§ **What you have to do**
Take the lines below between the one holding "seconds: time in" and the one holding "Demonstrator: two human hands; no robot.", inclusive, and copy them exactly. Add nothing.

§ **Data section**
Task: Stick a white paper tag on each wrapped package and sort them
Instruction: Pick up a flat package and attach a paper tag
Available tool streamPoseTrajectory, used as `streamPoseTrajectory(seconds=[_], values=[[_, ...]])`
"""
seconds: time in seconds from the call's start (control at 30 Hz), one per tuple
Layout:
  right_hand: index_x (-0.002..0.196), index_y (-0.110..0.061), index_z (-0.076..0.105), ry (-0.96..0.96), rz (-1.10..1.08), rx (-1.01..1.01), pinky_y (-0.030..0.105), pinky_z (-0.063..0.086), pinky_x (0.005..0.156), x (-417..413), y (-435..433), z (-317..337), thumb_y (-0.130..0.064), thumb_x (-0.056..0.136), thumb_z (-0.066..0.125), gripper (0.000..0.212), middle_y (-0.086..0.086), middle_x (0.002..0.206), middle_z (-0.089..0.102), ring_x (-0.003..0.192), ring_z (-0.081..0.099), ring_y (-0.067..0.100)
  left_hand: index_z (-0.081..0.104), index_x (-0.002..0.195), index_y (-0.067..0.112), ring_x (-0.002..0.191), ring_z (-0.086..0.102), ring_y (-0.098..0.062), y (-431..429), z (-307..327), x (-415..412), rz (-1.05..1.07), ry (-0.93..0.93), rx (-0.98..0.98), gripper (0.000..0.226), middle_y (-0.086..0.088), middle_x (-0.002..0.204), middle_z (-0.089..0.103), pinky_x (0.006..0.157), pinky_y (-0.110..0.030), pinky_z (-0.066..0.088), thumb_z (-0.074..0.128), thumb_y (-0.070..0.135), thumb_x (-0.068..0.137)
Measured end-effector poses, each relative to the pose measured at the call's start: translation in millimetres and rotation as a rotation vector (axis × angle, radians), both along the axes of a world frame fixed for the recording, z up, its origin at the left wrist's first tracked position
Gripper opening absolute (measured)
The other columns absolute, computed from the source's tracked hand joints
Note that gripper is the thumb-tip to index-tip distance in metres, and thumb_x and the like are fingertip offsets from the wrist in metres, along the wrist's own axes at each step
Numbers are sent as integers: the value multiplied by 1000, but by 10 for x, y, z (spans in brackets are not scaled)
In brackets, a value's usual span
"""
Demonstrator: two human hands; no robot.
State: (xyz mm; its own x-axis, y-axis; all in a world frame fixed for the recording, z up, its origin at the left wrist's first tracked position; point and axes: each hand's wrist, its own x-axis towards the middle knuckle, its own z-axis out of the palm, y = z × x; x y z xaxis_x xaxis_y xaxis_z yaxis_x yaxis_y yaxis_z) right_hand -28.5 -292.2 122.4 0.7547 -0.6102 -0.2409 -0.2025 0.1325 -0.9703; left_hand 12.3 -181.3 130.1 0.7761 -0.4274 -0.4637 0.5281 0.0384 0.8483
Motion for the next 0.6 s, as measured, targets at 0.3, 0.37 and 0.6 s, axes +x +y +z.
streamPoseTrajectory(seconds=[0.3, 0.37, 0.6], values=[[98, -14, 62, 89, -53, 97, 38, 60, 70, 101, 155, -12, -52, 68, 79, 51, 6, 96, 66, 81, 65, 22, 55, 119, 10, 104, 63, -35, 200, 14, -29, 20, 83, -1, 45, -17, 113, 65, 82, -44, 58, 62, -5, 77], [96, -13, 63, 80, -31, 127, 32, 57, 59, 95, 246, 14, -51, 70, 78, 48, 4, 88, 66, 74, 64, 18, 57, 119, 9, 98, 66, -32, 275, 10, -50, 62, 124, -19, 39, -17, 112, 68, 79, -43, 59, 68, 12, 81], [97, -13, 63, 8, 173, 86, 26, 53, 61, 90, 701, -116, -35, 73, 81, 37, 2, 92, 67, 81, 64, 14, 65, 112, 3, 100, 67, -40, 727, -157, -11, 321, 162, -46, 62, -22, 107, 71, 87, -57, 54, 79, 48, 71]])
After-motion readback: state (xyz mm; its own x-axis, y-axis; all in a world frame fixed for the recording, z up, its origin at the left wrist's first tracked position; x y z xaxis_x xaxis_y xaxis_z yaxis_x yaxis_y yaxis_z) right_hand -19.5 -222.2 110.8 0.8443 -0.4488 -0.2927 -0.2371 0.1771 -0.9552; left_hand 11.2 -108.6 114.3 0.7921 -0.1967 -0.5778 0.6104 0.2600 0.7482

§ **Task answer**
seconds: time in seconds from the call's start (control at 30 Hz), one per tuple
Layout:
  right_hand: index_x (-0.002..0.196), index_y (-0.110..0.061), index_z (-0.076..0.105), ry (-0.96..0.96), rz (-1.10..1.08), rx (-1.01..1.01), pinky_y (-0.030..0.105), pinky_z (-0.063..0.086), pinky_x (0.005..0.156), x (-417..413), y (-435..433), z (-317..337), thumb_y (-0.130..0.064), thumb_x (-0.056..0.136), thumb_z (-0.066..0.125), gripper (0.000..0.212), middle_y (-0.086..0.086), middle_x (0.002..0.206), middle_z (-0.089..0.102), ring_x (-0.003..0.192), ring_z (-0.081..0.099), ring_y (-0.067..0.100)
  left_hand: index_z (-0.081..0.104), index_x (-0.002..0.195), index_y (-0.067..0.112), ring_x (-0.002..0.191), ring_z (-0.086..0.102), ring_y (-0.098..0.062), y (-431..429), z (-307..327), x (-415..412), rz (-1.05..1.07), ry (-0.93..0.93), rx (-0.98..0.98), gripper (0.000..0.226), middle_y (-0.086..0.088), middle_x (-0.002..0.204), middle_z (-0.089..0.103), pinky_x (0.006..0.157), pinky_y (-0.110..0.030), pinky_z (-0.066..0.088), thumb_z (-0.074..0.128), thumb_y (-0.070..0.135), thumb_x (-0.068..0.137)
Measured end-effector poses, each relative to the pose measured at the call's start: translation in millimetres and rotation as a rotation vector (axis × angle, radians), both along the axes of a world frame fixed for the recording, z up, its origin at the left wrist's first tracked position
Gripper opening absolute (measured)
The other columns absolute, computed from the source's tracked hand joints
Note that gripper is the thumb-tip to index-tip distance in metres, and thumb_x and the like are fingertip offsets from the wrist in metres, along the wrist's own axes at each step
Numbers are sent as integers: the value multiplied by 1000, but by 10 for x, y, z (spans in brackets are not scaled)
In brackets, a value's usual span
"""
Demonstrator: two human hands; no robot.

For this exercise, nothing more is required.